Leave out the images; return the rest of the data exactly.

☆ ☆ ☆ ☆ ☆ ☆ ☆

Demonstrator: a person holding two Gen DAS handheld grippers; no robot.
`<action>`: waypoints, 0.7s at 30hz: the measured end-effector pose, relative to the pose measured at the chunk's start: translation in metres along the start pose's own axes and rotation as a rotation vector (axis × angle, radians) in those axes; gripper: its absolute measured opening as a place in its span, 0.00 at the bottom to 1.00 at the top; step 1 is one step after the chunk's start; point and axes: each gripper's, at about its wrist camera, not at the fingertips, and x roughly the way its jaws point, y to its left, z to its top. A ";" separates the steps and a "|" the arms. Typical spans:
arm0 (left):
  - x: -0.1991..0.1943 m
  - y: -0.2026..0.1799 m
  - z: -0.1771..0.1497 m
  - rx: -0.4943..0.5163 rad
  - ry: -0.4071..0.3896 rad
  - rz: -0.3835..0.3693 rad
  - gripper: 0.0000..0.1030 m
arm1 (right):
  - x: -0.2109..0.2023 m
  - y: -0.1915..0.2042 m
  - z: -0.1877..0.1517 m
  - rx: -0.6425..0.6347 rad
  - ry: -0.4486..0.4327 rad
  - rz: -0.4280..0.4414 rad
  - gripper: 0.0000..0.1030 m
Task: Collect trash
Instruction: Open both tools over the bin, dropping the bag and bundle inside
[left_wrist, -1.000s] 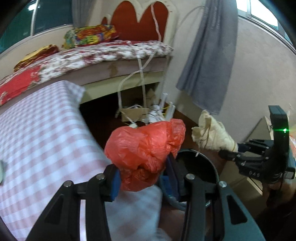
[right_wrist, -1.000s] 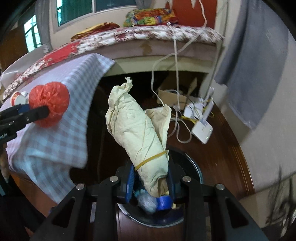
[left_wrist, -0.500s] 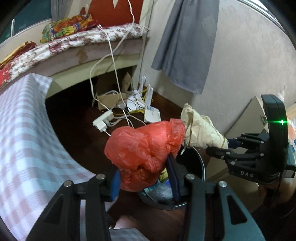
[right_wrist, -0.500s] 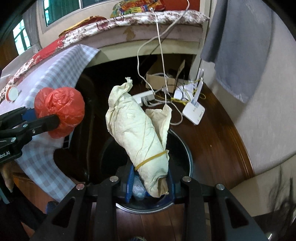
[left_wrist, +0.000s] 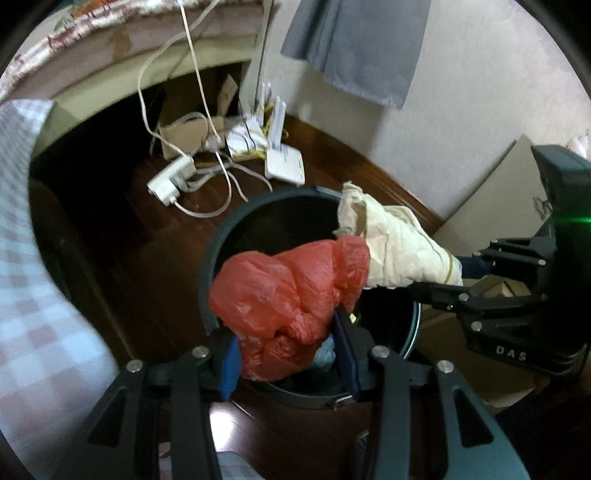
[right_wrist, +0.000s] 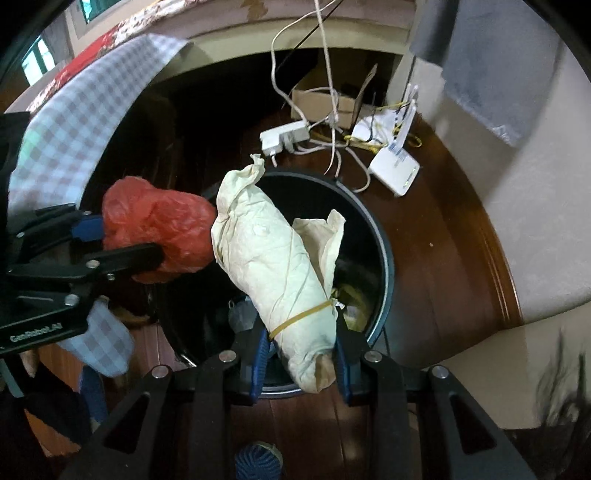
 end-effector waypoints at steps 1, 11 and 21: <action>0.007 0.001 0.000 -0.003 0.025 0.004 0.59 | 0.005 0.001 -0.001 -0.009 0.017 -0.002 0.35; 0.009 0.004 -0.007 -0.015 0.032 0.118 0.99 | 0.019 -0.026 -0.007 0.026 0.070 -0.232 1.00; -0.004 0.000 0.001 -0.001 -0.007 0.109 1.00 | -0.003 -0.035 0.005 0.089 0.001 -0.228 1.00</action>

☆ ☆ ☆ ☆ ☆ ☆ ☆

◆ **Exercise output**:
Demonstrator: a person holding two Gen DAS handheld grippers; no robot.
`<action>`: waypoints, 0.7s at 30hz: the measured end-effector pose, relative to the pose measured at the chunk's start: translation in metres along the start pose's own axes and rotation as a rotation vector (axis × angle, radians) in those axes; gripper: its absolute measured opening as a place in its span, 0.00 at the bottom to 1.00 at the top; step 1 is one step after the chunk's start; point and axes: each gripper's, at about its wrist camera, not at the fingertips, and x roughly the way its jaws point, y to its left, z to its top. A ";" separates the steps and a "|" the arms. Typical spans:
arm0 (left):
  - x: -0.1991..0.1943 m
  - y: -0.2026..0.1799 m
  - z: -0.1771..0.1497 m
  - rx: -0.4943..0.5163 rad
  - ry: -0.4071..0.3896 rad
  - rz: -0.3835..0.3693 rad
  - gripper: 0.0000..0.1030 m
arm1 (right):
  - x: -0.2109..0.2023 m
  - y: -0.1915..0.2042 m
  - z: -0.1877..0.1517 m
  - rx: -0.6425..0.6347 rad
  - ry: -0.4486..0.4327 rad
  - rz: -0.4280..0.4414 rad
  - gripper: 0.0000..0.1030 m
Task: Collect trash
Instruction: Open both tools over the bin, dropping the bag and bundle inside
[left_wrist, -1.000s] 
[right_wrist, -1.000s] 
[left_wrist, -0.500s] 
[right_wrist, -0.500s] 
[left_wrist, +0.000s] 
[right_wrist, +0.000s] 
 end-effector waypoints at steps 1, 11 and 21: <action>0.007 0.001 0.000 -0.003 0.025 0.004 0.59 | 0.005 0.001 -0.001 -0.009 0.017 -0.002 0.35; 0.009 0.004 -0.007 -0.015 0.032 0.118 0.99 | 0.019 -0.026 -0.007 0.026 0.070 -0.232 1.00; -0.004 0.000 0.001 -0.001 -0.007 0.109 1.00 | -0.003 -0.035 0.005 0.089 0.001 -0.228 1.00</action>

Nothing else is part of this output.